= EXERCISE DESCRIPTION =
Copy each line in the data that includes the word "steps".

- Opening Delimiter -

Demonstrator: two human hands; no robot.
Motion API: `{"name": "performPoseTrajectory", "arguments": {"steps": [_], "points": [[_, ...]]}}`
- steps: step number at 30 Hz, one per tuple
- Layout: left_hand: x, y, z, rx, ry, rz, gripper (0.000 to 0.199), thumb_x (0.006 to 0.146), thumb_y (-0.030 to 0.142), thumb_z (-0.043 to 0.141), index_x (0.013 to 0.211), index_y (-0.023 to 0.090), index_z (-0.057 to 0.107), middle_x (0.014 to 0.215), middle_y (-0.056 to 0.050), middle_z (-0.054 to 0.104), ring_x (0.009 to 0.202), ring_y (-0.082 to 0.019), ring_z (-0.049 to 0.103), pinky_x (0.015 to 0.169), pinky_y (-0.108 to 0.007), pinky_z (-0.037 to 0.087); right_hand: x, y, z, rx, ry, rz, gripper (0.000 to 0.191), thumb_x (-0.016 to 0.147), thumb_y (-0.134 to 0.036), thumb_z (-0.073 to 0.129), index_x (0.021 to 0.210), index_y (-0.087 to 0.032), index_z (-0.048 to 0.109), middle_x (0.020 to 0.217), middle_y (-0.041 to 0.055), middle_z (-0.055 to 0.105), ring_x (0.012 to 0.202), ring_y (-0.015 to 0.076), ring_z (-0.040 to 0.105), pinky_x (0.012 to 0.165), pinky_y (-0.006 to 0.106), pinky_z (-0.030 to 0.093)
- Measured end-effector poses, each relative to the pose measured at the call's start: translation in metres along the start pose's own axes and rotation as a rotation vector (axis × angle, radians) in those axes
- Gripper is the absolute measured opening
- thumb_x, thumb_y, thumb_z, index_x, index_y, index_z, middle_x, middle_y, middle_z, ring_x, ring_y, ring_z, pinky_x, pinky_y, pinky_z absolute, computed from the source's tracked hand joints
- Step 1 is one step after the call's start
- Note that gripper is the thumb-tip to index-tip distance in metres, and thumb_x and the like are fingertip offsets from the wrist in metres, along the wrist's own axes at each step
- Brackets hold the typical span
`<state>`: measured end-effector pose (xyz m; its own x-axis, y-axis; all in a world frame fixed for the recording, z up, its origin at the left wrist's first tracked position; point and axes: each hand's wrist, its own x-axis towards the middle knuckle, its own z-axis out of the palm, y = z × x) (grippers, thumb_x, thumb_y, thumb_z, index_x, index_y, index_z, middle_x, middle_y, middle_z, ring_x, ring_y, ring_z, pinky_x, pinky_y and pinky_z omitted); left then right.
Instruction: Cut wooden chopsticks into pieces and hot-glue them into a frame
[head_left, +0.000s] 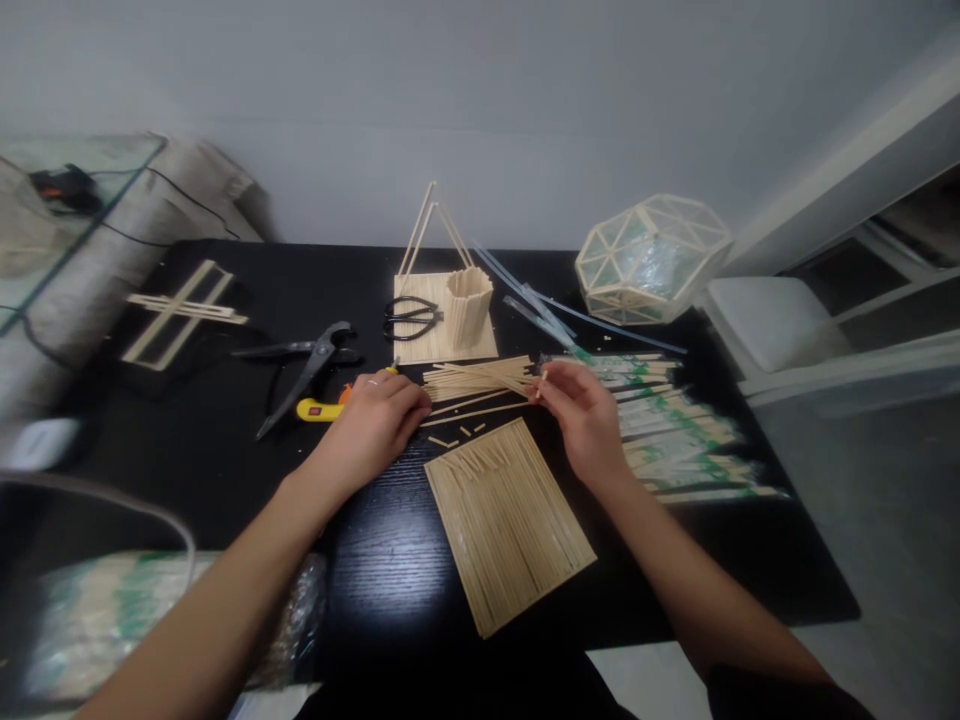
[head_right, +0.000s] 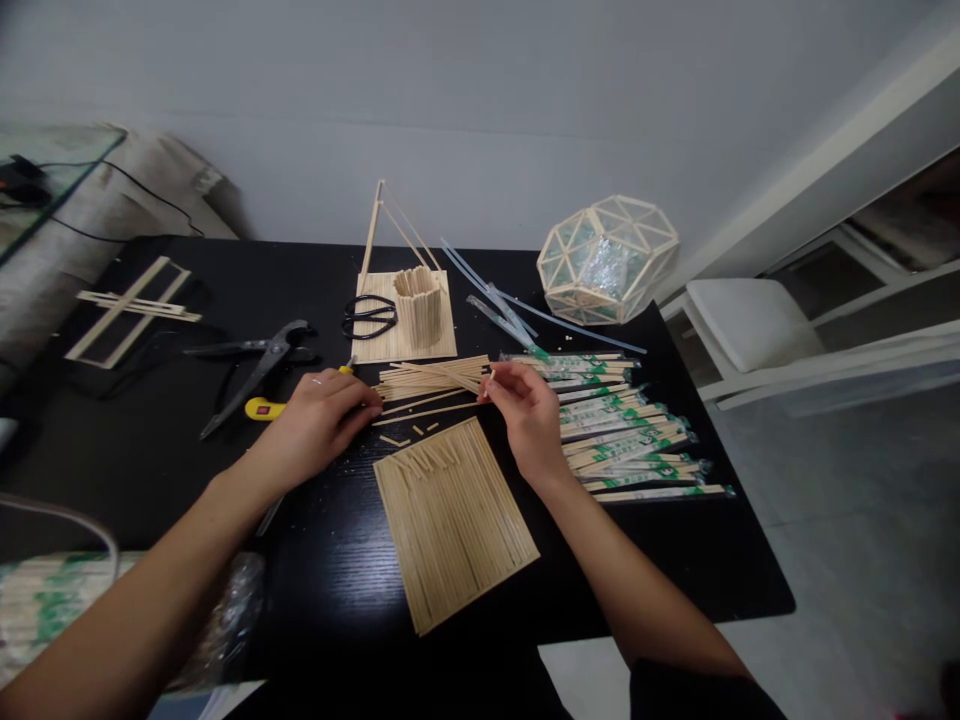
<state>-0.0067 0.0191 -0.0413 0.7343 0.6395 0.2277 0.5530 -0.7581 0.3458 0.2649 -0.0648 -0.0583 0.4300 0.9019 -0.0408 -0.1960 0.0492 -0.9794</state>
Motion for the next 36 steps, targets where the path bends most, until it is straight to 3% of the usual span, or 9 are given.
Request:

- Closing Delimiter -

= EXPECTED OUTPUT =
Motion API: `{"name": "performPoseTrajectory", "arguments": {"steps": [_], "points": [[_, ...]]}}`
- steps: step number at 30 Hz, one per tuple
Motion for the next 36 steps, targets where the path bends most, until it is straight to 3% of the usual span, or 9 are given.

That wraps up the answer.